Recorded data:
* * *
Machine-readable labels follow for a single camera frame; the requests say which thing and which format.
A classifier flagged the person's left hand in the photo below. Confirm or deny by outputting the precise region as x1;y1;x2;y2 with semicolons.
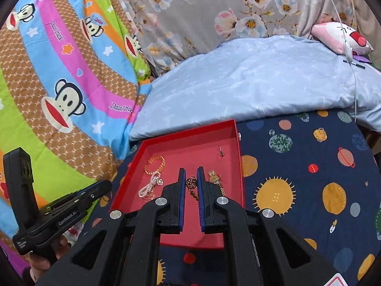
28;235;71;283

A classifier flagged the red cardboard box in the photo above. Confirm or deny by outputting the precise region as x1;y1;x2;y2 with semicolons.
110;119;246;250

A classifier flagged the white red-edged card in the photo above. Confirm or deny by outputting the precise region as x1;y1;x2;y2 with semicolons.
323;272;354;286

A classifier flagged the pink plush pillow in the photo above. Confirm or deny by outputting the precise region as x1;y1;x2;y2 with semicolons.
310;22;375;56

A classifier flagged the cartoon monkey print blanket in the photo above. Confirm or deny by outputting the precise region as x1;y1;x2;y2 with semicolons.
0;0;153;276

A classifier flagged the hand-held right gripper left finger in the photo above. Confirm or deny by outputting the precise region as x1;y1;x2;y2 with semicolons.
36;167;186;286

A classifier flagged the dark bead bracelet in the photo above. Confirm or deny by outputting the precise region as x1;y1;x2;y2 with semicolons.
185;176;201;204

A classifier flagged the light blue quilt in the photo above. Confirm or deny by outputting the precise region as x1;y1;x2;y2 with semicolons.
129;34;381;143

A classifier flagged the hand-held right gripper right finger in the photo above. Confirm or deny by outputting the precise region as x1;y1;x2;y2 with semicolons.
196;166;341;286

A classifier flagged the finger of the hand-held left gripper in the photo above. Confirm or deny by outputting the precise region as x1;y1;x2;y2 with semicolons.
76;179;113;205

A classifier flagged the navy planet print bedsheet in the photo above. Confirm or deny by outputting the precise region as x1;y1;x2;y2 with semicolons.
80;110;381;286

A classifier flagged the purple flat card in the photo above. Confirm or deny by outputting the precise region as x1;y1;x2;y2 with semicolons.
342;54;373;70

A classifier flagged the gold chain bracelet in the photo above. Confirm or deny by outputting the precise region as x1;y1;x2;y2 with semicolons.
145;155;166;176

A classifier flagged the gold wrist watch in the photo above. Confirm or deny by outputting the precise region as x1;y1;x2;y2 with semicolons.
207;169;227;198

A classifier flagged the grey floral bedsheet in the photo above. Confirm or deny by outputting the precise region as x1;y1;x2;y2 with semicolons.
105;0;381;76

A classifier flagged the white pearl bracelet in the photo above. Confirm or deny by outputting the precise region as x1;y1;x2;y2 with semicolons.
138;171;164;199
* * *
Goal of the exercise: Exactly as they appear above, write out all the entries, without pictures.

Solution for this exercise:
Machine-readable labels follow for a single camera frame; the requests say which thing and which format.
A classifier flagged the person's left hand in the photo below. Confirm or deny by outputting the precise region as x1;y1;x2;y2 with semicolons.
28;235;71;283

A classifier flagged the red cardboard box in the photo above. Confirm or deny by outputting the precise region as x1;y1;x2;y2 with semicolons.
110;119;246;250

A classifier flagged the white red-edged card in the photo above. Confirm or deny by outputting the precise region as x1;y1;x2;y2 with semicolons.
323;272;354;286

A classifier flagged the pink plush pillow in the photo above. Confirm or deny by outputting the precise region as x1;y1;x2;y2 with semicolons.
310;22;375;56

A classifier flagged the cartoon monkey print blanket in the photo above. Confirm or deny by outputting the precise region as x1;y1;x2;y2 with semicolons.
0;0;153;276

A classifier flagged the hand-held right gripper left finger in the photo above. Confirm or deny by outputting the precise region as x1;y1;x2;y2 with semicolons.
36;167;186;286

A classifier flagged the dark bead bracelet in the photo above. Confirm or deny by outputting the precise region as x1;y1;x2;y2 with semicolons.
185;176;201;204

A classifier flagged the light blue quilt in the photo above. Confirm or deny by outputting the precise region as x1;y1;x2;y2 with semicolons.
129;34;381;143

A classifier flagged the hand-held right gripper right finger in the photo above. Confirm or deny by outputting the precise region as x1;y1;x2;y2 with semicolons.
196;166;341;286

A classifier flagged the finger of the hand-held left gripper in the photo above. Confirm or deny by outputting the precise region as x1;y1;x2;y2 with semicolons.
76;179;113;205

A classifier flagged the navy planet print bedsheet in the photo above. Confirm or deny by outputting the precise region as x1;y1;x2;y2 with semicolons.
80;110;381;286

A classifier flagged the purple flat card in the photo above. Confirm or deny by outputting the precise region as x1;y1;x2;y2 with semicolons.
342;54;373;70

A classifier flagged the gold chain bracelet in the photo above. Confirm or deny by outputting the precise region as x1;y1;x2;y2 with semicolons.
145;155;166;176

A classifier flagged the gold wrist watch in the photo above. Confirm or deny by outputting the precise region as x1;y1;x2;y2 with semicolons.
207;169;227;198

A classifier flagged the grey floral bedsheet in the photo above. Confirm or deny by outputting the precise region as x1;y1;x2;y2 with semicolons.
105;0;381;76

A classifier flagged the white pearl bracelet in the photo above. Confirm or deny by outputting the precise region as x1;y1;x2;y2 with semicolons.
138;171;164;199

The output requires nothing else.